Animosity runs deep. Hamas recently bombed the homes of 10 Fatah members in Gaza. Abbas’s distrust of Hamas is said to be on par with his distrust of Netanyahu.
An agreement to form a consensus government this summer only took place, one foreign diplomat told us, because Abbas offered a deal he was sure Hamas would reject: a consensus government of technocrats that contained no Hamas officials. (We were told the list was informally vetted by the United States.)
Hamas said yes — out of financial desperation. Since Egypt closed the tunnels to Gaza, the militant group has been unable to pay tens of thousands of municipal employees. Hamas’s political wing thought the agreement would get money flowing again. But when Hamas employees asked for their salaries, Abbas told them: “Talk to the people who hired you.”
The military wing of Hamas got so angry about the agreement that it fired off rockets at Israel, sparking a devastating war.
Money is Abbas’s main advantage over Hamas. What he lacks in charisma, he makes up for in ties with western donors. In fact, he’s been able to continue paying tens of thousands of Fatah officials in Gaza since 2007 on one condition: that they never report to work under Hamas. “Fatah is a machine party,” one analyst told us. Its support comes from its ability to provide jobs.
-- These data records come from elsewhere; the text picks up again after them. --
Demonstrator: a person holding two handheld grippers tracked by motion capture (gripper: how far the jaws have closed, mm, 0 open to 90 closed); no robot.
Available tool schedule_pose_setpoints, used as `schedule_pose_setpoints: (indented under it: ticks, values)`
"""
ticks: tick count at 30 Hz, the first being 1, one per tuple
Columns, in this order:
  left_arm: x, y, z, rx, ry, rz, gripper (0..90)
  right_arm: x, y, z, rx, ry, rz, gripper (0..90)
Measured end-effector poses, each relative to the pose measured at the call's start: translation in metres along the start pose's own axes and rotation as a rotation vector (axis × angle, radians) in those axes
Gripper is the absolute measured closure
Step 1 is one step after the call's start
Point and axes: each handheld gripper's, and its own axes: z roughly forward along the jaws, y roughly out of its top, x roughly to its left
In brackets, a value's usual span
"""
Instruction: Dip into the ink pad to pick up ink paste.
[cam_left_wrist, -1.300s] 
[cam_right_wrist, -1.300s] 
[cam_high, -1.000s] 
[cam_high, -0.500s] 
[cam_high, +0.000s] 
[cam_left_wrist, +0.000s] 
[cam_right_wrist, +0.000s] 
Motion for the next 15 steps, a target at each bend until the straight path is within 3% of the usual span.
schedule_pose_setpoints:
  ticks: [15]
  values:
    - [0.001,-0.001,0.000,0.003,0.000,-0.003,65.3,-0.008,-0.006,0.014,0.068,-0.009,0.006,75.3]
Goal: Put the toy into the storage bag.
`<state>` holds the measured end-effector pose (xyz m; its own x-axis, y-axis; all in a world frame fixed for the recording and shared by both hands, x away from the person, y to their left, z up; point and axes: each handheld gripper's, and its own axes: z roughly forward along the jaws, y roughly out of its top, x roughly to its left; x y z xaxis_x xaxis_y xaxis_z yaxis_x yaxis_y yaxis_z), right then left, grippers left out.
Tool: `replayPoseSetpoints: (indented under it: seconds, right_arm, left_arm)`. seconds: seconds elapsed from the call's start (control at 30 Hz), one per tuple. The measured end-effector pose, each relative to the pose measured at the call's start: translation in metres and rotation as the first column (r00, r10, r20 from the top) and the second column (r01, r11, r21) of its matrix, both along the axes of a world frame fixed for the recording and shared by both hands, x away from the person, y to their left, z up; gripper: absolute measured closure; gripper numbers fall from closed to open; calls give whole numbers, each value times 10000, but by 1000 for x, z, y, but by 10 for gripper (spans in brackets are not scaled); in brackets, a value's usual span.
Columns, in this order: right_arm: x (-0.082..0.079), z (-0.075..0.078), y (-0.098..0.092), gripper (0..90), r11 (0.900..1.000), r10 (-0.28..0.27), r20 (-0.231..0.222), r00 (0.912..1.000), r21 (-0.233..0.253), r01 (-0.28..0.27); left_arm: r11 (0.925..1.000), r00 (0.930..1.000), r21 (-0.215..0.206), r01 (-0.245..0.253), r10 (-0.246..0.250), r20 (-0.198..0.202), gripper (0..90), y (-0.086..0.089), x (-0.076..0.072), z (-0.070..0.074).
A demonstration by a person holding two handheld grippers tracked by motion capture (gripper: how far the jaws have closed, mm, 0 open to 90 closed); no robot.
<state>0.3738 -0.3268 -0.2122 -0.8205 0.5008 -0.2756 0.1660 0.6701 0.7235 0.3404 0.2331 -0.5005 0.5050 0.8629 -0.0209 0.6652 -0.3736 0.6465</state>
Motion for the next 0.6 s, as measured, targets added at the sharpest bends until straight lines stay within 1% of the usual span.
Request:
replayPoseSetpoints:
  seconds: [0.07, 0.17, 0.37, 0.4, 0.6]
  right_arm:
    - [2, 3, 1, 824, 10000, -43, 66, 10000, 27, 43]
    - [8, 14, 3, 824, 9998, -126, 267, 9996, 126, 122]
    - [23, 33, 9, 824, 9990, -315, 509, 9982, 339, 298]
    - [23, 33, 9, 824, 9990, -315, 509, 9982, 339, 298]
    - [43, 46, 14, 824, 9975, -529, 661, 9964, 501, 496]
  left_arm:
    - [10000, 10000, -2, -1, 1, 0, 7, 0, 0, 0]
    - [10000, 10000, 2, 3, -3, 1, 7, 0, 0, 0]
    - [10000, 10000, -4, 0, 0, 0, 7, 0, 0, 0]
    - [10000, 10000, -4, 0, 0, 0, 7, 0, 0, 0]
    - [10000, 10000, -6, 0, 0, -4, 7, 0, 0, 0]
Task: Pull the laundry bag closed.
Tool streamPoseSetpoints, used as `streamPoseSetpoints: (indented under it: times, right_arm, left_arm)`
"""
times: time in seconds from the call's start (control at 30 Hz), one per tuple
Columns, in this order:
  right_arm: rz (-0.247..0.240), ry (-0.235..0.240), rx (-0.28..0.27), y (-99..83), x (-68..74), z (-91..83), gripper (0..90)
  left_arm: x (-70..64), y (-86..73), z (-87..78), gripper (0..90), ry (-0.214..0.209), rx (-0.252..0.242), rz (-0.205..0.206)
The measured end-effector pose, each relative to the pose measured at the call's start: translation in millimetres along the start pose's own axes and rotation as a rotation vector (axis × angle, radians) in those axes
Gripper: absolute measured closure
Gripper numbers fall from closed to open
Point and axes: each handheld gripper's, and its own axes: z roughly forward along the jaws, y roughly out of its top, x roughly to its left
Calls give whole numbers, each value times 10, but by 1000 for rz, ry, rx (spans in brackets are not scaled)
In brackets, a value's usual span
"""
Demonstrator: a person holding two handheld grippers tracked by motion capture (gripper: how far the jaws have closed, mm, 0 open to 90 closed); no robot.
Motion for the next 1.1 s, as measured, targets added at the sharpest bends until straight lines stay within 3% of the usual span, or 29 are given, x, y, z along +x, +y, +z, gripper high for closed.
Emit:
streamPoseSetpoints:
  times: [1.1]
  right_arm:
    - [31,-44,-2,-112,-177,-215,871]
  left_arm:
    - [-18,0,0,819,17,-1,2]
The status quo is far from ideal for Abbas. His power is slipping, and his presidential term expired long ago. But he still has the power of the purse and control over security in Palestinian areas. While he’s threatened to stop security cooperation with Israel, few think he’ll actually do it — because that’s what keeps him firmly in power.
Now that Gaza needs billions in reconstruction aid, many have urged Abbas to try to reassert control over the enclave.
“I met Abbas six weeks ago and told him, ‘This is the time. Ask them to have your picture in every room in the ministry. Fly the Palestinian flag,’” says Omar Shaban, chairman of PalThink for Strategic Studies, a think tank in Gaza, who traveled to Ramallah to have lunch with us.
But Abbas refused. Until Hamas agrees to surrender, he doesn’t want to get involved. (One Israeli official told us Abbas doesn’t want to take on Gaza’s problems, and once referred to that area as a “dirty diaper.”)
And so life in Gaza goes on, amid economic collapse. Highly-skilled laborers used to make $1,000 a month. Now they make $200, Shaban says. Now it’s much cheaper for radical groups to recruit fighters. Only about 2,000 people are eligible for permits to leave Gaza to do business with the outside world — out of 1.8 million.
Shaban, who has a masters degree from a university in Scotland, considered trying to move abroad. But he stayed in Gaza to give young people positive forms of social engagement. This summer, Shaban wondered if he’d made the right choice to keep his family in Gaza. “My son is 16 years old, and he’s witnessed three wars,” he says. “It’s too much.”
Now he’s stuck in the middle of two untenable worlds.
“We are in a sandwich,” he tells us. “Hamas says, ‘You are not Islamists. You are suspicious.’ Israel says, ‘You are in Gaza. You are suspicious.’”
But still, he tries to focus on the benefits that will come when Israel and Palestinians finally do make peace: diplomatic and trade relations with the Arab world. Billions generated from Arab tourism to Jerusalem holy sites, and Gaza’s beaches.
But how do we get there without peace talks? Without Palestinian political reconciliation?
Some Hamas leaders want to start another war, Shaban says, while others want to figure out how to live in peace.
In what might be symbol of this indecision, Hamas recently fired off six rockets into the sea.
“It is a message,” he says. “To let you know that they still exist.”